*Extracted records*
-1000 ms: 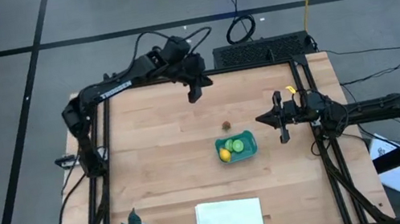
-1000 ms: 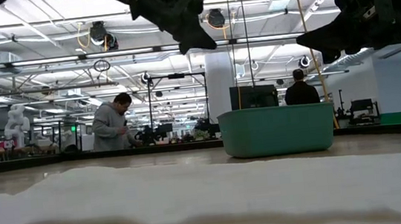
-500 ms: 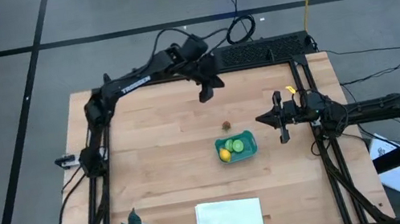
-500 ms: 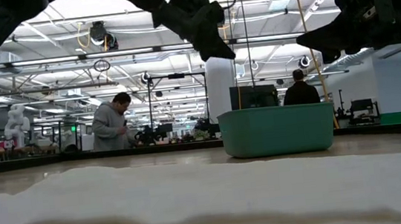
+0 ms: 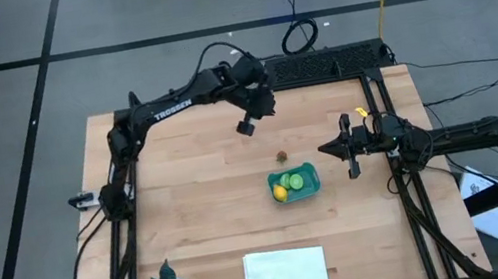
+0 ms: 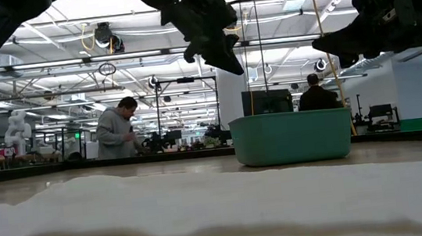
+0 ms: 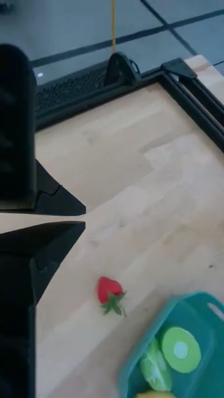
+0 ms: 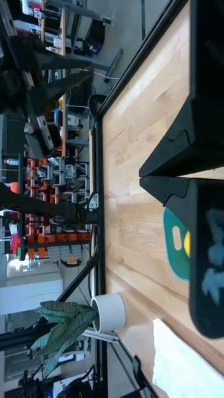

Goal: Pick and placing Produce into tupperware
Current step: Put the red strawberry into the green bin

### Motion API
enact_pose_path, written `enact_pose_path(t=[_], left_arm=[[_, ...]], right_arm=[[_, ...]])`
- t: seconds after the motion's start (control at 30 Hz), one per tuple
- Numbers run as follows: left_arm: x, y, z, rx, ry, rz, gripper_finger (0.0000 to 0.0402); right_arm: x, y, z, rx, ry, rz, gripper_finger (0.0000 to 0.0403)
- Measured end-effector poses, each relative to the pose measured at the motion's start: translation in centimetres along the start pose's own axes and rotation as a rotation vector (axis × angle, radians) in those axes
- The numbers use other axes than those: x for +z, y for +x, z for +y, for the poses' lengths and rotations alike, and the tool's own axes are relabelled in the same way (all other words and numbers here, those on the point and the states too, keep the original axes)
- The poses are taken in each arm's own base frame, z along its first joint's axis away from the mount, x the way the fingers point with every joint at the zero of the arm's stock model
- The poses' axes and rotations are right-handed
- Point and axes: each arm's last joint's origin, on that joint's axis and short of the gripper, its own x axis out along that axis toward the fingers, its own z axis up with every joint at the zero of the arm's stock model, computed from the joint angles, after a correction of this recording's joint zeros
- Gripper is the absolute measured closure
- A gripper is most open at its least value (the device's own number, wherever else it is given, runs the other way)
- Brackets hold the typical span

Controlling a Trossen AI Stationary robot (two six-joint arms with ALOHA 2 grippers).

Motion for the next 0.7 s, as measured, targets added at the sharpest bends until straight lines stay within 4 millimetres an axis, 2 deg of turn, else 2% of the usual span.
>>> enact_pose_path(t=[0.23,0.33,0.43,0.7], left_arm=[[0.7,0.3,-0.5,-0.034,-0.102,-0.045,0.0370],[0.8,0.3,-0.7,-0.067,-0.118,-0.067,0.0355],[1.3,0.5,-1.1,-0.079,-0.097,-0.072,0.0318],[3.3,1.2,-2.1,-0.040,-0.023,-0.056,0.0174]], right_arm=[[0.0,0.0,0.0,0.000,0.000,0.001,0.0403],[-0.1,0.0,0.0,0.000,-0.002,0.007,0.0403],[-0.2,0.1,0.0,0.000,-0.001,0.015,0.0403],[-0.3,0.1,0.0,0.000,0.001,0.023,0.0403]])
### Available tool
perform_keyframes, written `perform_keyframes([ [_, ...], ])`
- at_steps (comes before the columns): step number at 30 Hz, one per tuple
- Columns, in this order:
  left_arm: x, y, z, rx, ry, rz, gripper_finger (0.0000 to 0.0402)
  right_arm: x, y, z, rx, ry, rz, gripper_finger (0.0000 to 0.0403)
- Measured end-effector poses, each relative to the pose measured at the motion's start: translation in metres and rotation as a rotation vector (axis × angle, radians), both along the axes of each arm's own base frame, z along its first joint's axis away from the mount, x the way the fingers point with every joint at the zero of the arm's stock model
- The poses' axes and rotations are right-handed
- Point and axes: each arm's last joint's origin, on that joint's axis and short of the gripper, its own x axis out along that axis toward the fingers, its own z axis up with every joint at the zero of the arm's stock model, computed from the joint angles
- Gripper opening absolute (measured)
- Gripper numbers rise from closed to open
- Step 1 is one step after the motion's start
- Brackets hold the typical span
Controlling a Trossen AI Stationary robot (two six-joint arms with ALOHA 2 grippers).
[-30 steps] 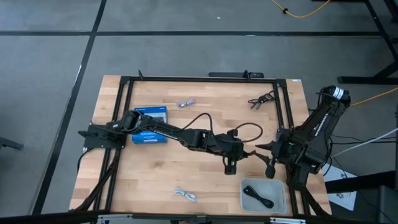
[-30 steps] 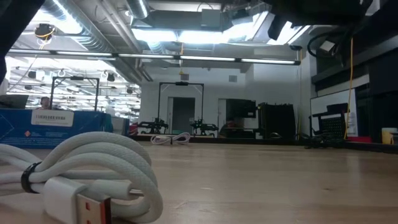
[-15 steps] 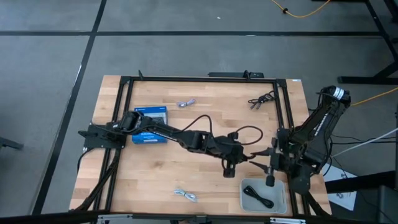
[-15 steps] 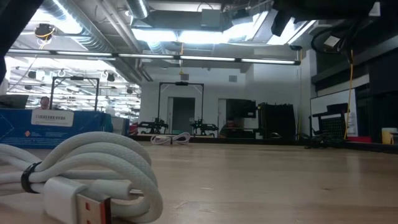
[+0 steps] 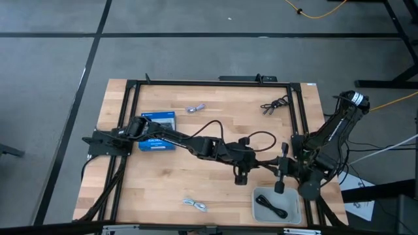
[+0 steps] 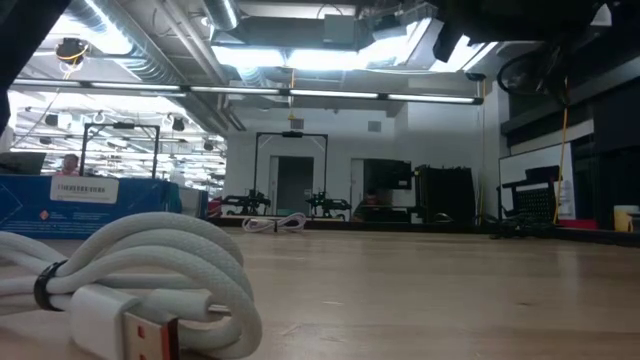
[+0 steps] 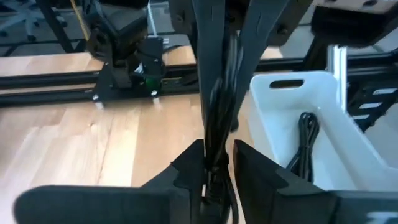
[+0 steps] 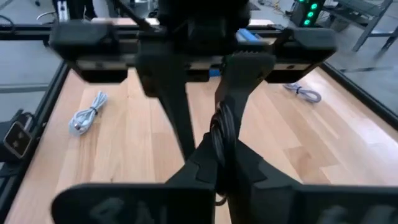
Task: Pick and place USB-C Cables
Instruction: Put the bottom black charger cable into the white bin
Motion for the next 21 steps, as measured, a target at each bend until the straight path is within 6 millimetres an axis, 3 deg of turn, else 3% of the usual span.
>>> perform_keyframes([
  [4, -0.006, 0.003, 0.001, 0.040, 0.060, 0.018, 0.0091, 0.000, 0.000, 0.000, 0.001, -0.010, -0.011, 0.0008],
  [12, -0.039, 0.013, 0.036, 0.131, 0.200, 0.104, 0.0095, 0.000, 0.000, 0.000, 0.010, -0.018, -0.021, 0.0008],
  [16, -0.066, 0.022, 0.056, 0.200, 0.306, 0.182, 0.0095, -0.002, 0.004, -0.002, 0.149, 0.046, 0.035, 0.0008],
  [21, -0.092, 0.029, 0.067, 0.219, 0.430, 0.257, 0.0096, -0.007, 0.016, -0.001, 0.413, 0.183, 0.154, 0.0008],
])
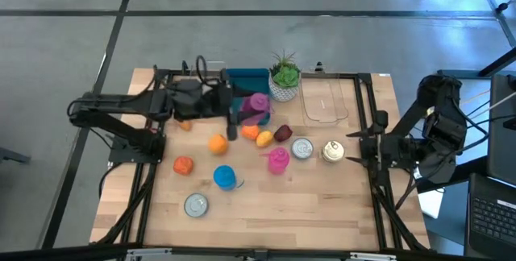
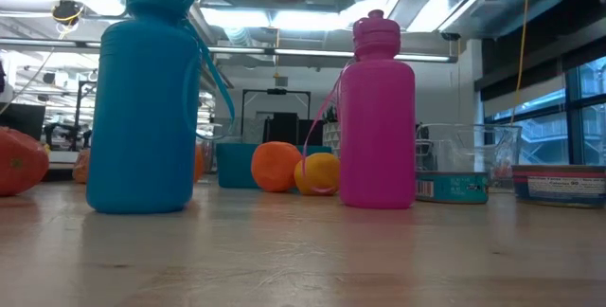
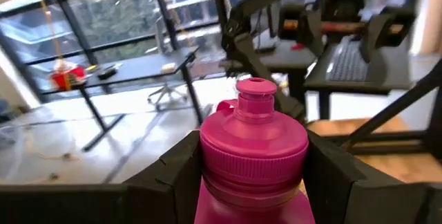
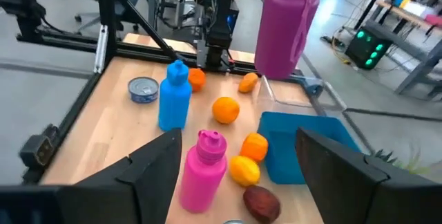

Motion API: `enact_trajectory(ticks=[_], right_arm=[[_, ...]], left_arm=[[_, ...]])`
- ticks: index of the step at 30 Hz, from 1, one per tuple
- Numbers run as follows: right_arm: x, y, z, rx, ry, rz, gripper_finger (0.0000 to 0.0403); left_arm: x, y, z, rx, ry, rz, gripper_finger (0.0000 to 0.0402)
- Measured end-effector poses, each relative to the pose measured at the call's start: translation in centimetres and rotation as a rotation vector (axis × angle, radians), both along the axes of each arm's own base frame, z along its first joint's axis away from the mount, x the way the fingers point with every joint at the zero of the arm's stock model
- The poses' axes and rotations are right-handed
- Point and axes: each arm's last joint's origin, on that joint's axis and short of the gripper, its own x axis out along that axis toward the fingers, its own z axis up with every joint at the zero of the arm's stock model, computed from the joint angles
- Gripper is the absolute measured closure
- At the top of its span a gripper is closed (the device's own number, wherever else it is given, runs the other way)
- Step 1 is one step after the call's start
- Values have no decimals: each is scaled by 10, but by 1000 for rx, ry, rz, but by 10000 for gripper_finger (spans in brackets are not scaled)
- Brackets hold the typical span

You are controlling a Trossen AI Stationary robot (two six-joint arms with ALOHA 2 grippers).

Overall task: Pick & Place Food Item
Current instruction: Put the purple water bottle into the left transparent bin

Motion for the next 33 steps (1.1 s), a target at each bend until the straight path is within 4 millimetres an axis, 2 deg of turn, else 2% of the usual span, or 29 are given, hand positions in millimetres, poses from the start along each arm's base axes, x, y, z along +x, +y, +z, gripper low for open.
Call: enact_trajectory(ticks=[9,15,26,33], right_arm=[[-8,1,-34,20,-55,-82,124],[-10,4,-59,24,-109,-144,124],[-13,4,-123,105,-199,-246,124],[-13,3,-142,138,-233,-269,124]], left_arm=[[-31,31,-46,-41,-109,8,219],[-42,49,-81,-88,-156,21,219],[-47,73,-132,-126,-223,55,219],[-42,91,-154,-158,-187,119,219]])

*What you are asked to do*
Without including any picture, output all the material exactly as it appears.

*Output for this exercise*
-1000 ms: 
-1000 ms: 
-500 ms: 
-500 ms: 
+0 ms: 
+0 ms: 
+0 ms: 
+0 ms: 

Goal: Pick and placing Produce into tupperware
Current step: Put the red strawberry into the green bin

### Motion API
enact_pose_path, written `enact_pose_path(t=[_], left_arm=[[_, ...]], right_arm=[[_, ...]])`
- t: seconds after the motion's start (control at 30 Hz), one per tuple
- Numbers run as follows: left_arm: x, y, z, rx, ry, rz, gripper_finger (0.0000 to 0.0402); right_arm: x, y, z, rx, ry, rz, gripper_finger (0.0000 to 0.0403)
- Measured end-effector poses, each relative to the pose measured at the motion's start: translation in centimetres along the start pose's own axes and rotation as a rotation vector (axis × angle, radians) in those axes
- The numbers use other axes than those: x for +z, y for +x, z for +y, for the poses' lengths and rotations alike, and the tool's own axes are relabelled in the same way (all other words and numbers here, those on the point and the states too, keep the original axes)
- The poses are taken in each arm's own base frame, z along its first joint's axis away from the mount, x the way the fingers point with every joint at the zero of the arm's stock model
- The poses' axes and rotations are right-handed
- Point and axes: each arm's last joint's origin, on that joint's axis and short of the gripper, its own x axis out along that axis toward the fingers, its own z axis up with every joint at the zero of the arm's stock model, computed from the joint angles, after a correction of this recording's joint zeros
- Gripper is the absolute measured closure
- A gripper is most open at its least value (the device's own number, wherever else it is given, runs the other way)
- Brackets hold the typical span

Controlling a Trossen AI Stationary robot (two six-joint arms with ALOHA 2 grippers).

Motion for the next 0.7 s, as measured, targets added at the sharpest bends until straight lines stay within 4 millimetres an axis, 2 deg of turn, else 2% of the usual span.
>>> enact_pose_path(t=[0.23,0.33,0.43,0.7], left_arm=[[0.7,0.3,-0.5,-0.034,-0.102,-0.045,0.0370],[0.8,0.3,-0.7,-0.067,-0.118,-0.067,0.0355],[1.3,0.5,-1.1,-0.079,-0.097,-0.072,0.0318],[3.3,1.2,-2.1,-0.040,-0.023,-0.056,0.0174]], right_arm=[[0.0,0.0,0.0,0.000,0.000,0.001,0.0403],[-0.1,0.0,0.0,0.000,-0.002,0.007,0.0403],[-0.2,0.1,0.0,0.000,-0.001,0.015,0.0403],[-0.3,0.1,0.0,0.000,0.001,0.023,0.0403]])
### Available tool
perform_keyframes, written `perform_keyframes([ [_, ...], ])`
- at_steps (comes before the columns): step number at 30 Hz, one per tuple
- Columns, in this order:
  left_arm: x, y, z, rx, ry, rz, gripper_finger (0.0000 to 0.0402)
  right_arm: x, y, z, rx, ry, rz, gripper_finger (0.0000 to 0.0403)
- Measured end-effector poses, each relative to the pose measured at the motion's start: translation in metres and rotation as a rotation vector (axis × angle, radians), both along the axes of each arm's own base frame, z along its first joint's axis away from the mount, x the way the fingers point with every joint at the zero of the arm's stock model
- The poses' axes and rotations are right-handed
- Point and axes: each arm's last joint's origin, on that joint's axis and short of the gripper, its own x axis out along that axis toward the fingers, its own z axis up with every joint at the zero of the arm's stock model, computed from the joint angles
- Gripper opening absolute (measured)
- Gripper numbers rise from closed to open
- Step 1 is one step after the motion's start
- Brackets hold the typical span
Controlling a Trossen AI Stationary robot (two six-joint arms with ALOHA 2 grippers).
[-30 steps] 
[-30 steps] 
[-15 steps] 
[-15 steps] 
[+0 steps] 
[+0 steps] 
[+0 steps] 
[+0 steps] 
Task: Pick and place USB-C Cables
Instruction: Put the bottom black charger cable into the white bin
Motion for the next 21 steps, as measured, a target at each bend until the straight path is within 6 millimetres an axis, 3 deg of turn, else 3% of the usual span.
>>> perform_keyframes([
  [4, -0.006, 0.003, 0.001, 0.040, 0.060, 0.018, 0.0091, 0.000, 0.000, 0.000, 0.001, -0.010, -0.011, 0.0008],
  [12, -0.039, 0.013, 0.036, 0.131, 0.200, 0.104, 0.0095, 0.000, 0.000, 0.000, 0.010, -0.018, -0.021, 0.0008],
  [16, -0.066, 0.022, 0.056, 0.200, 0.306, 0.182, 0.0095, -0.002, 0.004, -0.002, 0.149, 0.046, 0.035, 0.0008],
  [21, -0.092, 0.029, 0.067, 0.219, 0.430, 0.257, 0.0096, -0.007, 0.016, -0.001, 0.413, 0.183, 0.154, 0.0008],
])

Motion API: `enact_trajectory(ticks=[_], right_arm=[[_, ...]], left_arm=[[_, ...]])`
- ticks: index of the step at 30 Hz, from 1, one per tuple
- Numbers run as follows: right_arm: x, y, z, rx, ry, rz, gripper_finger (0.0000 to 0.0403); left_arm: x, y, z, rx, ry, rz, gripper_finger (0.0000 to 0.0402)
- Measured end-effector poses, each relative to the pose measured at the call's start: translation in centimetres and rotation as a rotation vector (axis × angle, radians), both along the axes of each arm's own base frame, z along its first joint's axis away from the mount, x the way the fingers point with every joint at the zero of the arm's stock model
- The poses' axes and rotations are right-handed
- Point and axes: each arm's last joint's origin, on that joint's axis and short of the gripper, its own x axis out along that axis toward the fingers, its own z axis up with every joint at the zero of the arm's stock model, computed from the joint angles
- Gripper is the absolute measured closure
- At the top of its span a gripper is closed (the device's own number, wherever else it is given, runs the other way)
- Step 1 is one step after the call's start
- Values have no decimals: each is scaled by 10, but by 1000 for rx, ry, rz, but by 10000 for gripper_finger (spans in brackets are not scaled)
- Brackets hold the typical span

You are controlling a Trossen AI Stationary robot (two six-joint arms with ALOHA 2 grippers).

Overall task: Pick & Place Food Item
Current instruction: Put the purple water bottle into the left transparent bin

Motion for the next 33 steps (1.1 s), a target at each bend until the straight path is within 4 millimetres an axis, 2 deg of turn, else 2% of the usual span, or 29 are given, hand positions in millimetres, poses from the start along each arm's base axes, x, y, z along +x, +y, +z, gripper low for open.
Call: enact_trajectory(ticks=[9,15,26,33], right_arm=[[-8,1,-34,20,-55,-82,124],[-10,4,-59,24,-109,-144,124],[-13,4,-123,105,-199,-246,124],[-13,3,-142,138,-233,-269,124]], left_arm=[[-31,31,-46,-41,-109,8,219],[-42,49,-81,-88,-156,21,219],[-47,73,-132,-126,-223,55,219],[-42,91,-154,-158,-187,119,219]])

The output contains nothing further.